- Born: July 2, 1872 Worcester County, Maryland, U.S.
- Died: October 3, 1914 (aged 42) Salisbury, Maryland, U.S.
- Military career
- Allegiance: United States
- Branch: United States Navy
- Rank: Gunner's Mate Second Class
- Unit: USS Newark
- Conflicts: Boxer Rebellion
- Awards: Medal of Honor

= John Purnell Chatham =

United States Navy Medal of Honor recipient

 John Purnell Chatham (July 2, 1872 – October 3, 1914) was an American sailor serving in the United States Navy during Boxer Rebellion who received the Medal of Honor for bravery.

==Biography==
Chatham was born July 2, 1872, in Worcester County, Maryland and after entering the US Navy, Chatham was sent to China to fight in the Boxer Rebellion.

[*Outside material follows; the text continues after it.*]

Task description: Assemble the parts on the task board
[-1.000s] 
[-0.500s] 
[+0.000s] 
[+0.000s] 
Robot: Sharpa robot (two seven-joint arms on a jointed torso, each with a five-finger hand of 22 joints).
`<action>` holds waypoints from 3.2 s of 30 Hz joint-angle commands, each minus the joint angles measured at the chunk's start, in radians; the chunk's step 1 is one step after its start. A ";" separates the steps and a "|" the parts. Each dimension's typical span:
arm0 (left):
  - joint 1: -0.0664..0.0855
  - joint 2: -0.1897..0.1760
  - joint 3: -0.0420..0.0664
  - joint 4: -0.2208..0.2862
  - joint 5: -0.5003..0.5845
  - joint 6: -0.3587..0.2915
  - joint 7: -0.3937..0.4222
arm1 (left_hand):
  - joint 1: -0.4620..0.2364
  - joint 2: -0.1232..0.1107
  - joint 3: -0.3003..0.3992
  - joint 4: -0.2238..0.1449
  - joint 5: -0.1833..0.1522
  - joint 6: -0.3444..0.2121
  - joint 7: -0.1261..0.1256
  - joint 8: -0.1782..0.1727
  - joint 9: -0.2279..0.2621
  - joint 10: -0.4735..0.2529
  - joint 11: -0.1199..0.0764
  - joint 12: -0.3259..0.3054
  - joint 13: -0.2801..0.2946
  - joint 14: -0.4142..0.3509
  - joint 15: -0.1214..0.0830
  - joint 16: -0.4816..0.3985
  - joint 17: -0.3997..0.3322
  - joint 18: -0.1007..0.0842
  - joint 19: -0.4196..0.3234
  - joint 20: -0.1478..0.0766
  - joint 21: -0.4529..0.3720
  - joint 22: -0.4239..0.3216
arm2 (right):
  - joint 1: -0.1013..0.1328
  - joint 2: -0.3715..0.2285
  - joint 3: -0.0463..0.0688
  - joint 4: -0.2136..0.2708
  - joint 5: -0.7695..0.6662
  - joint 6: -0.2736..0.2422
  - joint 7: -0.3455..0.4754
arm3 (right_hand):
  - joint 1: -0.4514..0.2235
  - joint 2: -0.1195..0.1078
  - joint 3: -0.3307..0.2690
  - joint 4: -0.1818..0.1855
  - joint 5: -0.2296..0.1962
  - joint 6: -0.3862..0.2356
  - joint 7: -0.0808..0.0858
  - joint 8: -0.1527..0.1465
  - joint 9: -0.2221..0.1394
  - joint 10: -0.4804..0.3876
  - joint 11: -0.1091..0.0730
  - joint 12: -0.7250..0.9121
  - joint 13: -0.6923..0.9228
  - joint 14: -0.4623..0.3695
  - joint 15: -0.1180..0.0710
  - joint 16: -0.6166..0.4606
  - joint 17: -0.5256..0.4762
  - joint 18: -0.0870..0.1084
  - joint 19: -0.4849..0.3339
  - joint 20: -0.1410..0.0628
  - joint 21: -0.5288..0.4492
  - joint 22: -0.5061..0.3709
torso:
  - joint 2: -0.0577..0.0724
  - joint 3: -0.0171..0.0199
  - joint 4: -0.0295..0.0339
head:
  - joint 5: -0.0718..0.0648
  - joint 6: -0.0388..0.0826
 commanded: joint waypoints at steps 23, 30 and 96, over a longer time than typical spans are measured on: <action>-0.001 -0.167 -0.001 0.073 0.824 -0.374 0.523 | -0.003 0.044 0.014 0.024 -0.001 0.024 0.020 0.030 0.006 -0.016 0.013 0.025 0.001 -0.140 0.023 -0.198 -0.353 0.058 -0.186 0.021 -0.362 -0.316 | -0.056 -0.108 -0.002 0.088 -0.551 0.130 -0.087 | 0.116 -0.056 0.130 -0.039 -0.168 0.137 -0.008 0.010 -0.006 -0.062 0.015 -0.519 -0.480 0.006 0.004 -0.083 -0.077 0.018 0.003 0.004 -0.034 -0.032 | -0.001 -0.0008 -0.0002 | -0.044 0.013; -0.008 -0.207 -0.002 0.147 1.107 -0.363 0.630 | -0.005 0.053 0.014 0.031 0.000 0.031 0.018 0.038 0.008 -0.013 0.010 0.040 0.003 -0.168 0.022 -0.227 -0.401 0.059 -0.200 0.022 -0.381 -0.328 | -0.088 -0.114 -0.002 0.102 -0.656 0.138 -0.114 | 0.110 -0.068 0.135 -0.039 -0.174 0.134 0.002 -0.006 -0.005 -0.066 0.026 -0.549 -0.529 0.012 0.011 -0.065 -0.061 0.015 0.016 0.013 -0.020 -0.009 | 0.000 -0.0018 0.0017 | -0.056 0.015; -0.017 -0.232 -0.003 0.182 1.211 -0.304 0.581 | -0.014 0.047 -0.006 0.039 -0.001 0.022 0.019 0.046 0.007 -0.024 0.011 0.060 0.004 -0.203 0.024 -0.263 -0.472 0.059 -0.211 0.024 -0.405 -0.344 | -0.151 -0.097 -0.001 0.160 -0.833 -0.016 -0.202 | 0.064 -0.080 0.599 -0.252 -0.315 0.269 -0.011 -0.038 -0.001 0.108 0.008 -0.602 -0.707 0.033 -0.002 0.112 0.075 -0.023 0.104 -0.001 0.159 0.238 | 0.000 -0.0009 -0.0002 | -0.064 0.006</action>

At the time of his death, Chatham was an engineer at Jackson Brothers Company's mills. He died from suicide by gun on October 3, 1914, at the mill in Salisbury, Maryland. He is buried in Parsons Cemetery in Salisbury.

==Medal of Honor citation==
Rank and organization: Gunner's Mate Second Class, U.S. Navy

Born: 2 July 1872, Worcester County, Md

Accredited to: Maryland

G.O. No.: 55, 19 July 1901

Citation:
 In action with the relief expedition of the Allied Forces in China, 13, 20, 21 and 22 June 1900. During this period and in the presence of the enemy, Chatham distinguished himself by his conduct.